Big Data: How Much Space is Needed to Unzip a Gzip?

When you start playing with big data files like wikimedia dumps, you need a lot of disk space. Normally, if you run zcat -l file.gz, it will tell you how much. But for very large files:

wikidata/data $ zcat -l 20160215.json.gz 
         compressed        uncompressed  ratio uncompressed_name
         6644936388                   3 -221497878900.0% 20160215.json

This is due to a limitation in the gzip file format. At the end of a gzipped file, there is a trailer that contains two 4 byte integers. The first is a CRC (cyclic redundancy check) for the file that allows the content to be verified after it’s decompressed. The second is the size of the uncompressed file. Because this integer is only 32 bits, it can’t store a value larger than 4294967295. Therefore, any file larger that 4 Gbytes will have its size truncated; the number displayed with be the actual size modulo 4294967296.

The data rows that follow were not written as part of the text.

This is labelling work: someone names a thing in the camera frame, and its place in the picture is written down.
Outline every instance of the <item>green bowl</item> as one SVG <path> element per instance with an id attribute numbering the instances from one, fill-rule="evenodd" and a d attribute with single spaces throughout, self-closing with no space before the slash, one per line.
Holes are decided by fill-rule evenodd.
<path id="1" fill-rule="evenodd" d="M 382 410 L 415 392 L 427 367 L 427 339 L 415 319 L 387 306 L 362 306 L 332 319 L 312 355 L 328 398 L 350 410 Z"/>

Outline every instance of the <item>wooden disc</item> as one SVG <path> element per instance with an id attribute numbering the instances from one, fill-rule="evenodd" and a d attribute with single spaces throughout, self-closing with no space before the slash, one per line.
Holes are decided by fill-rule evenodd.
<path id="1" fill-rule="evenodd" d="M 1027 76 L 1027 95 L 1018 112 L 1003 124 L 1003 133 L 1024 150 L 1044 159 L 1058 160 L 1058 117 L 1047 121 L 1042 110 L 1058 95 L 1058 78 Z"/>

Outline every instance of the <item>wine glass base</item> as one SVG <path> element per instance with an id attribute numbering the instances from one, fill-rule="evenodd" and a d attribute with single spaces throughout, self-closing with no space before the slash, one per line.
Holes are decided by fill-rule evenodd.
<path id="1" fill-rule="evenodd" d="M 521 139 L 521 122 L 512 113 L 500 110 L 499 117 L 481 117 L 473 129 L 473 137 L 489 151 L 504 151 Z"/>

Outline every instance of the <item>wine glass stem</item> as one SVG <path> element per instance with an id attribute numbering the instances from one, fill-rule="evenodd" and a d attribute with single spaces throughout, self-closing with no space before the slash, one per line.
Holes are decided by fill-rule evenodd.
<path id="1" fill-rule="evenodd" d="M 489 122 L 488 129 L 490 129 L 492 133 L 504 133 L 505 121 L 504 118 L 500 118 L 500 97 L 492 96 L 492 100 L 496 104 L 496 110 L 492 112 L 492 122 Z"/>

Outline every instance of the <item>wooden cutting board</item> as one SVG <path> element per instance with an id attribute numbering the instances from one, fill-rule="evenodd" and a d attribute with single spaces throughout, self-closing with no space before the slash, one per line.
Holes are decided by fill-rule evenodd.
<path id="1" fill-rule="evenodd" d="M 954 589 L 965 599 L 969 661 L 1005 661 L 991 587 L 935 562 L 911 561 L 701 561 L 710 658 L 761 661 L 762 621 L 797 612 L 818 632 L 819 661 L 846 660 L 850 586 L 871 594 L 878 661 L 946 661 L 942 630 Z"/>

The alternative is the much slower:

[130]jim@bifrost ~/Code/gzip-1.6 $ time zcat ../wikidata/data/20160215.json.gz | wc
20114879 498583411 67435365902

real    18m38.375s

On my laptop, it more than 18 minutes to decompress the zipped file. The size is around 67 gigabytes, substantially larger than the wikidata dump from last March, which was a mere 41 gigabytes. If you have lots of room, your best off to simply gunzip the file. The zcat|wc method allows you to check the size without filling your disk if you don’t have enough space.